HUD Documentation - Evaluations and RL Environments.

An environment is where the agent acts. A task is the work you measure there. A task only ever does two things: it prompts the agent, and it grades what happened into a single number, the reward. That one number is the whole point - it’s what an evaluation reports and what training learns from. Four words do all the work, and they’re worth keeping apart:

a template is the generator you author with @env.template(). It’s callable, and calling it doesn’t run anything - it mints a task.
a task is a filled-in template: one set of arguments bound into a single runnable row (the environment name, the template id, the args). You run a task.
a taskset is a named, ordered collection of tasks - a table of those rows.
a job is the receipt a run produces: the graded runs and their mean reward.

Defining a task

A task is an async generator with exactly two yields.
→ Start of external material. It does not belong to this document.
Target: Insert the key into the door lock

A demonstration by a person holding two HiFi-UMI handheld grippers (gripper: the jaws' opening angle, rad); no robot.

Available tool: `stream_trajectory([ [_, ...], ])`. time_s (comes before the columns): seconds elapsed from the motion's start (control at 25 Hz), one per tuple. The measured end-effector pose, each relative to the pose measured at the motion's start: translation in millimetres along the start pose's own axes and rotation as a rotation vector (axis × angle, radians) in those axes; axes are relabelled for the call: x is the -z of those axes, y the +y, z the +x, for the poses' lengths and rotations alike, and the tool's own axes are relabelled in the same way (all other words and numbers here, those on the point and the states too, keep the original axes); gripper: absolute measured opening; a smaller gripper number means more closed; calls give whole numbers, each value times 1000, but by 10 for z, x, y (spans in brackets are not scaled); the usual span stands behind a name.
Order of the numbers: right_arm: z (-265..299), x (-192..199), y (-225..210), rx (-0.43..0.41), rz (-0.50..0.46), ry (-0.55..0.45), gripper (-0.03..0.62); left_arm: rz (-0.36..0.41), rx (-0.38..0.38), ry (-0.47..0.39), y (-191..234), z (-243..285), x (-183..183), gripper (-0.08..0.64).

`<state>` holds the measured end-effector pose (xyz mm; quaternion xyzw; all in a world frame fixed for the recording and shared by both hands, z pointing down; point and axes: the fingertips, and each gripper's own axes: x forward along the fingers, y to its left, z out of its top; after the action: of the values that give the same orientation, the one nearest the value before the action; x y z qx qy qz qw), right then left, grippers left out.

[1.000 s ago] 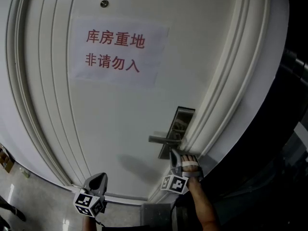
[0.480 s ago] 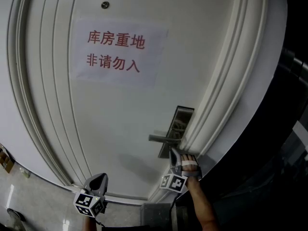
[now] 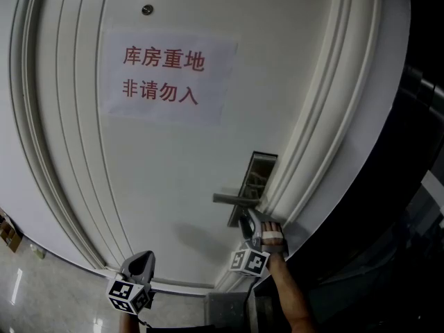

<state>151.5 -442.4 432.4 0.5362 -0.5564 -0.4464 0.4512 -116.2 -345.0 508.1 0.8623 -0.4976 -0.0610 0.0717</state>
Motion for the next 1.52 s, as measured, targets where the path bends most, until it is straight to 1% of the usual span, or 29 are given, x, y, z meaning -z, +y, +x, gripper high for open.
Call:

The first yield is the prompt; the generator pauses while the agent works; the agent’s answer comes back into the generator; the second yield is the reward (0.0-1.0).

tasks.py

from hud import Environment

env = Environment(name="letter-count")

@env.template()
async def count_letter(word: str = "strawberry", letter: str = "r"):
    answer = yield f"How many '{letter}'s are in '{word}'?"   # 1st yield: the prompt
    yield 1.0 if answer == str(word.count(letter)) else 0.0   # 2nd yield: the reward

This shape is deliberate. Everything the agent does - every step, tool call, and observation - happens in the gap between the two yields, so you describe a task as plain Python: ask on one line, score on the next. The agent loop in the middle is HUD’s job, not yours. @env.template() registers the generator as a template; calling it mints a concrete Task:

task = count_letter(word="raspberry")   # a Task row, not yet run

Declare returns=T on the template and the answer arrives as a parsed Answer[T] (.content parsed, .raw the original string); without it, answer is the raw string the agent submitted.

One definition, many tasks

The core move: one template spans a space of tasks. Call it with different arguments and a single function becomes a whole dataset, with no separate artifact per task:

tasks.py

tasks = [count_letter(word=w) for w in ("strawberry", "raspberry", "blueberry")]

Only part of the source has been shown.